Monitoring and robotizing shoulder arthroplasty for training and optimization of suturing techniques

Abstract

Objective

Shoulder arthroplasty with a humeral head prosthesis is used to treat complex proximal humeral fractures, and the outcome depends on the placement and integrity of sutures. The object of this research is to determine the forces supported by sutural filaments that bind the tuberosities to the prosthesis in proximal humeral fractures. Knowledge of these forces facilitates comparison of different suturing strategies that may improve the surgical procedure and provide better outcomes.

Method

A robotic workstation and a set of sensor modules were designed and built to emulate post-surgery rehabilitation geometry and forces with the required precision and repeatability. This system allows monitoring the forces supported by each sutural thread, as well as measurement of the millimeter scale displacements between the bone fragments produced postoperatively during rehabilitation movements.
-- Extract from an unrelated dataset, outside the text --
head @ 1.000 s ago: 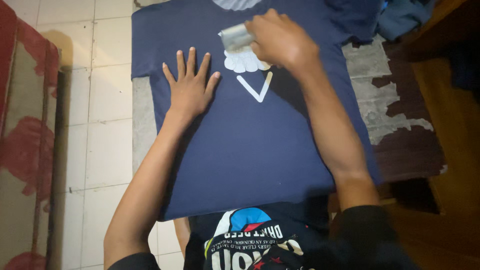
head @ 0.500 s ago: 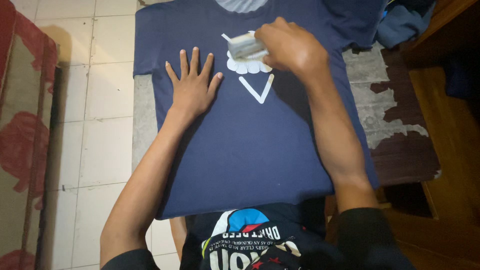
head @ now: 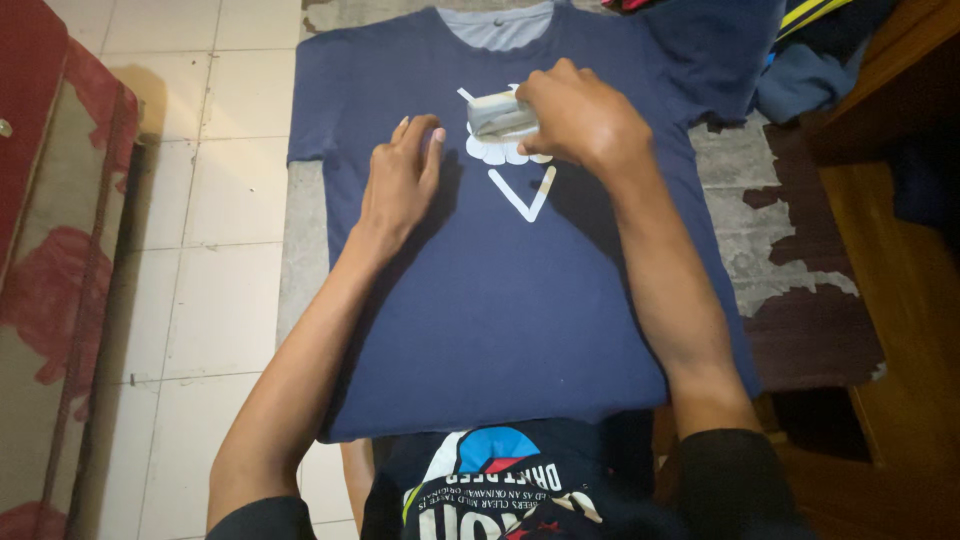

Several common suturing strategies carried out by orthopedists in shoulder arthroplasty with placement of a humeral head prosthesis were emulated using the robotic system.

Results

Based on in vitro laboratory experiments, the shoulder arthroplasty suture that supports higher strains was identified. The sutural band with maximum stress was not the same when the humerus is immobilized after surgery and in the postoperative rehabilitation phase.

Conclusion

The robotic system for shoulder arthroplasty with humeral head prosthesis placement provides biomechanical insight with quantitative analysis of the force distribution regarding the suturing strategy used in the procedure. The suture most likely to fail early when increasing tension in the rotator cuff muscles is the one passed through both tuberosities. The clinical significance of these findings is identification of the need to avoid shortening the humeral height or increasing retroversion in this procedure.